You can serve these pancakes with pure maple syrup and fresh banana slices if you want to keep it healthy, or drizzle a bit of caramel sauce and lie to yourself that the toppings don’t count. I do this all the time.
These banana pancakes freeze amazingly and are a lifesaver for busy mornings! Just reheat them in the microwave or toaster! I also love making these Friday and having them ready for weekend breakfast. Less work for me but everyone is still happy and full!
More Delicious Pancake Recipes:
- Classic Pancakes
- Ricotta Pancakes
- Apple Pancakes
- Peanut Butter Pancakes
- Lemon Pancakes
- Cinnamon Roll Pancakes
- 1 cup (140 g/5 oz) flour (all-purpose, whole-wheat, or a combination), sifted
- 2 tablespoons (25 g/0.8 oz) dark or light brown sugar
- 2 teaspoons baking powder
- 1/4 -1/2 teaspoon ground cinnamon
- Pinch of ground nutmeg (optional)
- 1/4 teaspoon salt
- 1 large egg
- 1 cup milk
- 2 tablespoons canola or vegetable oil (or 2 tablespoons butter, melted)

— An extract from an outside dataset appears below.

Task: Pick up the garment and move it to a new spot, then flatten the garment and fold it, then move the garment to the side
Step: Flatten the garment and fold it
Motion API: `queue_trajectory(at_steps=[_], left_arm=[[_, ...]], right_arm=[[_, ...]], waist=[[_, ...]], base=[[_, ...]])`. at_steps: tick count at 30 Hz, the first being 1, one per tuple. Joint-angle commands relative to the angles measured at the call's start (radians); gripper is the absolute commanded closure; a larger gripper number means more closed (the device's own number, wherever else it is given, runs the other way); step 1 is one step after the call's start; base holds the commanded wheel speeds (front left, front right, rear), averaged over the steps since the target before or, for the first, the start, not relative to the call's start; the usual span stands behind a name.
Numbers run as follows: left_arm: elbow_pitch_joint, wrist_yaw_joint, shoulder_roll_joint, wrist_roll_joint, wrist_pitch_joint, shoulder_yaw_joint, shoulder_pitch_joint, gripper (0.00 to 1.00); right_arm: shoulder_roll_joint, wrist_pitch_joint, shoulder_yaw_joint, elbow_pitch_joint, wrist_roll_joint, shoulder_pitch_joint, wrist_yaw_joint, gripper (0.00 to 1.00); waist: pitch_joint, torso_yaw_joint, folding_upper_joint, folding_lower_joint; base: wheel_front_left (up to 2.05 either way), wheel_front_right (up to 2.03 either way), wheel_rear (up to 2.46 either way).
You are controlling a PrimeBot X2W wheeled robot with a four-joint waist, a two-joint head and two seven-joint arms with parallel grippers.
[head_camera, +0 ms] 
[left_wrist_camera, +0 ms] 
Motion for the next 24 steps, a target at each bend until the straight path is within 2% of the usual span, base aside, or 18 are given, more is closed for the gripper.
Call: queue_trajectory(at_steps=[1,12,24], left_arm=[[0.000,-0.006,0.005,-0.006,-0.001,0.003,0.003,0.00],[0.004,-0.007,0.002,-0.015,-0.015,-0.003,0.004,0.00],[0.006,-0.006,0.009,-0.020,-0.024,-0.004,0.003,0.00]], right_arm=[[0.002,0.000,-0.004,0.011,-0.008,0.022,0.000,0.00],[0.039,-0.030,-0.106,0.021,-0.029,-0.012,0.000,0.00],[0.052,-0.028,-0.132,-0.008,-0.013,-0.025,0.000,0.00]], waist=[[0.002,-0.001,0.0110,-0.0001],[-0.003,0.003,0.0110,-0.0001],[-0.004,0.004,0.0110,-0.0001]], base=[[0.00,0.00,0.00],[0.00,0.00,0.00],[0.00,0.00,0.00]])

- 1/2 cup mashed ripe banana (about 1 large or 2 small)
- 1 teaspoon pure vanilla extract
- Canola oil/cooking spray/butter , for coating the pan
- In a large bowl, mix together flour, brown sugar, baking powder, cinnamon, nutmeg, and salt. Set aside.
- In a separate medium bowl, whisk together egg, milk, oil, mashed banana, and vanilla extract.
- Make a well in the dry ingredients and pour in the wet ingredients. Stir just until combined and moistened. Do not over mix.
- Heat a griddle or skillet over medium heat. Coat with cooking spray or oil. For each pancake, drop 1/4 cup of batter onto skillet. Cook 1-2 minutes, until surface of pancakes have some bubbles and the bottoms appears golden brown. Flip carefully and cook another 1-2 minutes. Transfer to a plate and cover loosely with aluminum foil to keep warm. Make sure to coat the skillet with oil before every pancake or batch of pancakes to prevent sticking.
- Serve immediately while pancakes are still warm. Drizzle with maple syrup, caramel sauce, or desired topping and serve with fresh banana slices.